Fig. 4 Oxygen nanosensors in yeast respond to changes in oxygen metabolism as yeast are grown over time. A. Yeast are diluted at 1 : 100, 1 : 30 and 1 : 10 ratios from stock yeast concentrations showing faster oxygen consumption and lower equilibrium oxygen concentrations for more concentrated samples of yeast. B. Kolsch and Kveik strains at 1 : 30 yeast dilution shows similar oxygen consumption behavior though the Kveik strain metabolized oxygen faster likely due to higher initial cell counts in the yeast stock. C. Potassium metabisulfite (PMB), when added to samples (1 : 30 dilution, Kolsch strain) at 42 h from inoculation causes an immediate decrease in oxygen metabolism in the samples and a return to initial atmospheric conditions within 6 hours consistent with ceasing of metabolism. The 1 : 30 Kolsch curve (black) is the same data set in each graph and was used as a standard to compare various conditions. All yeast concentrations were within typical range used for fermentation and brewing. PMB was chosen because it is a common agent used in fermentation processes to inhibit microbial growth. Data shown is average measurement of 4 replicate wells taken every 15 minutes with no irradiation in between measurements. Error bars have been removed for clarity but can be seen in respective graphs in Fig. S13.†

The controls for this experiment showed the expected behaviour when the yeast or the nanosensor were removed from the well (see Fig. S19†). In the absence of yeast, no oxygen is metabolized and the ratiometric signal remains constant. When the nanosensors were removed, background fluorescence from the yeast and wort was minimal. To test if the nanosensors were toxic towards yeast we performed a metabolic assay to assess the impact of the sensors (Fig.

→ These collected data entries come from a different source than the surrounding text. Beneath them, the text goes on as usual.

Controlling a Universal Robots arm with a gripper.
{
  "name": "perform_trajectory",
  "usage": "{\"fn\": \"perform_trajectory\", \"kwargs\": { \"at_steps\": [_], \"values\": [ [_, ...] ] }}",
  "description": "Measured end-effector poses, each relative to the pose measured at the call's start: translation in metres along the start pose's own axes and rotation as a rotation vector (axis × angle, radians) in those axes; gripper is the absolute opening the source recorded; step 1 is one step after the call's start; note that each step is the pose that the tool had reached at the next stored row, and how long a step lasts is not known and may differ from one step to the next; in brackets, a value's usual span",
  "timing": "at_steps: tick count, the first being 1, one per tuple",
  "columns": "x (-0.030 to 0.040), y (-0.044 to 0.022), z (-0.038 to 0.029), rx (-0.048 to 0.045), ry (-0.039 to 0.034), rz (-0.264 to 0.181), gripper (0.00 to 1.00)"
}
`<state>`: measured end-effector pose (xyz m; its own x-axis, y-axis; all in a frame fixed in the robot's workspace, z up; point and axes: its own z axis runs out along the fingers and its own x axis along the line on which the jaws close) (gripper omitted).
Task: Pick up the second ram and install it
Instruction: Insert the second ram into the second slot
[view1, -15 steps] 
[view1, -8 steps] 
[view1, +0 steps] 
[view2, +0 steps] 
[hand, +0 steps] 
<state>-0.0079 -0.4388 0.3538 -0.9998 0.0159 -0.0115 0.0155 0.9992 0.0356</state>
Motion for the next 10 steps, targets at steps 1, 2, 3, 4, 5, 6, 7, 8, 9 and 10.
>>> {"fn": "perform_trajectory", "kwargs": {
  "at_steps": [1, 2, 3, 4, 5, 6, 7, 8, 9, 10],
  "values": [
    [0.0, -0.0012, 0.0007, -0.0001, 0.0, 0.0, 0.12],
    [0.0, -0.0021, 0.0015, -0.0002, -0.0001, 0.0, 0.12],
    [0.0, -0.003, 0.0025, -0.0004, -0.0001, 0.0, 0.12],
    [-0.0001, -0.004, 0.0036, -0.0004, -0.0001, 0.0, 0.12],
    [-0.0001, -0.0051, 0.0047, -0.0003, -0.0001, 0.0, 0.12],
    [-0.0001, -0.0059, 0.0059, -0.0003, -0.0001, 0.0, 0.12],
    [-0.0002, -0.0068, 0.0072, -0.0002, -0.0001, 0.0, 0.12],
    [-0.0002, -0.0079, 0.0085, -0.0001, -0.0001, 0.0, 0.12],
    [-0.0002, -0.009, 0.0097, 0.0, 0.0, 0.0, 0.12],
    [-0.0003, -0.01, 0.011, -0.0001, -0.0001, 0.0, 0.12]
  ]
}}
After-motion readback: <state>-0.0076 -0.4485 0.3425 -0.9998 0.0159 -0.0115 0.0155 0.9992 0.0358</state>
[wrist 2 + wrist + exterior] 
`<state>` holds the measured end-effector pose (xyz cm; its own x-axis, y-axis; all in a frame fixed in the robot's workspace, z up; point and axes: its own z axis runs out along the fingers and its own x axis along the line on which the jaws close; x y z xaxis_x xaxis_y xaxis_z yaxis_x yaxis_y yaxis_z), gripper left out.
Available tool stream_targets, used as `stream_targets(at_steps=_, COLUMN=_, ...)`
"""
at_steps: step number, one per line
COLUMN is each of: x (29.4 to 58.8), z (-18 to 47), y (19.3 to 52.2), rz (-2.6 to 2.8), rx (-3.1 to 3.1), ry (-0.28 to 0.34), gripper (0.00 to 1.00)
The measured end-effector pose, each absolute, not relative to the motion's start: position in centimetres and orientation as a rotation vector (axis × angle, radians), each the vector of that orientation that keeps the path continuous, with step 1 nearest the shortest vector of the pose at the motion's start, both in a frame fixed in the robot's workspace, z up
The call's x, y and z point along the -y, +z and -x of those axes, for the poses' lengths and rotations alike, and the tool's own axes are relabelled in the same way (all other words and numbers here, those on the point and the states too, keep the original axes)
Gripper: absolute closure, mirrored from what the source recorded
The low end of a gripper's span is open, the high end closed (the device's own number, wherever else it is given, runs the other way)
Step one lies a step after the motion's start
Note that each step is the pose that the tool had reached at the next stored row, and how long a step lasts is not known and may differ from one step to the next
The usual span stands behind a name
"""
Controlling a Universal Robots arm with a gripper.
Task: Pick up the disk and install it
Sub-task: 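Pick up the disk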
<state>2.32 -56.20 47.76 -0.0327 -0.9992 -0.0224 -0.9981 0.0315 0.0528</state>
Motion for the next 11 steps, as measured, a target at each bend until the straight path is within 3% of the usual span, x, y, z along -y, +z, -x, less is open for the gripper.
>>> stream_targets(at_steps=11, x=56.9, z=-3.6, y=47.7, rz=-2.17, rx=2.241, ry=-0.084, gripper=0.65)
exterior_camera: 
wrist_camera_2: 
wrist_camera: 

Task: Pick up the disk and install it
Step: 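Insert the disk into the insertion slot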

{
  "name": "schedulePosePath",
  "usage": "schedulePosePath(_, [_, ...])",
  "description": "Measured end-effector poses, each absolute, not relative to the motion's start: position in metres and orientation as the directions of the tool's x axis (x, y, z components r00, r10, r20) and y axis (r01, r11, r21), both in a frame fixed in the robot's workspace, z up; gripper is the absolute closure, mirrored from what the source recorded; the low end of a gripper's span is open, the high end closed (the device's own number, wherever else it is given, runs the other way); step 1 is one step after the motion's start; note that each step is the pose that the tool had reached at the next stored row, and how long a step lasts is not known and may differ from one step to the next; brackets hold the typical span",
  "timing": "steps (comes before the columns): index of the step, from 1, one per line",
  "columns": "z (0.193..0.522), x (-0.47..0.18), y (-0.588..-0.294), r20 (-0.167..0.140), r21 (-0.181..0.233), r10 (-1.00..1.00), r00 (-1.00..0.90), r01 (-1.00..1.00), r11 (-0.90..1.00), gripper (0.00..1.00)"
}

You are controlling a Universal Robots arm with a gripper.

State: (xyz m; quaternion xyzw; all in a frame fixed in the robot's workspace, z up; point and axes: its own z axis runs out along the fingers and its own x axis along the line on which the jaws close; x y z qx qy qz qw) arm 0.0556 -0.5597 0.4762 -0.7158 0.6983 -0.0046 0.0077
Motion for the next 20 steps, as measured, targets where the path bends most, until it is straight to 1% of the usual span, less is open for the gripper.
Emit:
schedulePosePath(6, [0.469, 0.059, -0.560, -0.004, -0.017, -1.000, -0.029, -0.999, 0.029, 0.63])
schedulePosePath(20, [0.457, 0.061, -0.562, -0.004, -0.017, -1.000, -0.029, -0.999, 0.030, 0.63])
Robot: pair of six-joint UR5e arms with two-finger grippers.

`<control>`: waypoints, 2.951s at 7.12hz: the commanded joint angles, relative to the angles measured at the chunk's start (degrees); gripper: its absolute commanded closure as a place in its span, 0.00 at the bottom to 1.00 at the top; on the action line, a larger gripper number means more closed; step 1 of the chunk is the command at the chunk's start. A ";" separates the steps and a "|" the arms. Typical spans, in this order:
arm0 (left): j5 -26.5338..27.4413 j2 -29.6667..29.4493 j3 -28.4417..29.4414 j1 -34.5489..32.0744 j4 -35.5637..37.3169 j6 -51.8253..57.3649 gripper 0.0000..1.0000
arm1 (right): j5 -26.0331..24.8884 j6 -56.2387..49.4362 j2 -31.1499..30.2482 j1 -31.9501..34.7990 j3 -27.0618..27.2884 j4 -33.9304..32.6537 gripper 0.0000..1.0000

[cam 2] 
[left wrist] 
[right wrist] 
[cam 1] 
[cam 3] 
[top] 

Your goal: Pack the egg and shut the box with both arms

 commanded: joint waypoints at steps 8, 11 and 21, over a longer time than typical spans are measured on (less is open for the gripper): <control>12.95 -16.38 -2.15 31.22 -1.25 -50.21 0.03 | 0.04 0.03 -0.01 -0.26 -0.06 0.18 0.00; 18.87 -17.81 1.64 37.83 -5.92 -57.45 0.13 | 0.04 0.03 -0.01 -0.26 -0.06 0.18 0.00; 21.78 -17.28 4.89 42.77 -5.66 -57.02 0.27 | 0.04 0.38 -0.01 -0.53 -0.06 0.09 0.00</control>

S20†). The assay showed that sensors had minimal effect on cell growth and viability as compared to samples grown in its absence, similar to previous reports on similar nanosensors.⁴³ Luminescence spectra for yeast (see Fig. S21†) showed that the longer excitation and emission wavelengths of the nanosensors was beneficial as compared to a shorter wavelength dye combination (such as PtTFPP and DiA)¹⁸ where greater background fluorescence was seen at high concentrations of yeast and wort.

Discussion

In this work, we introduce an approach for measuring oxygen dynamics with a ratiometric near-IR sensor tuned for biological applications. These nanoparticles present a sensing method that demonstrates highly desirable traits such as sensitivity, tunability and ease of synthesis.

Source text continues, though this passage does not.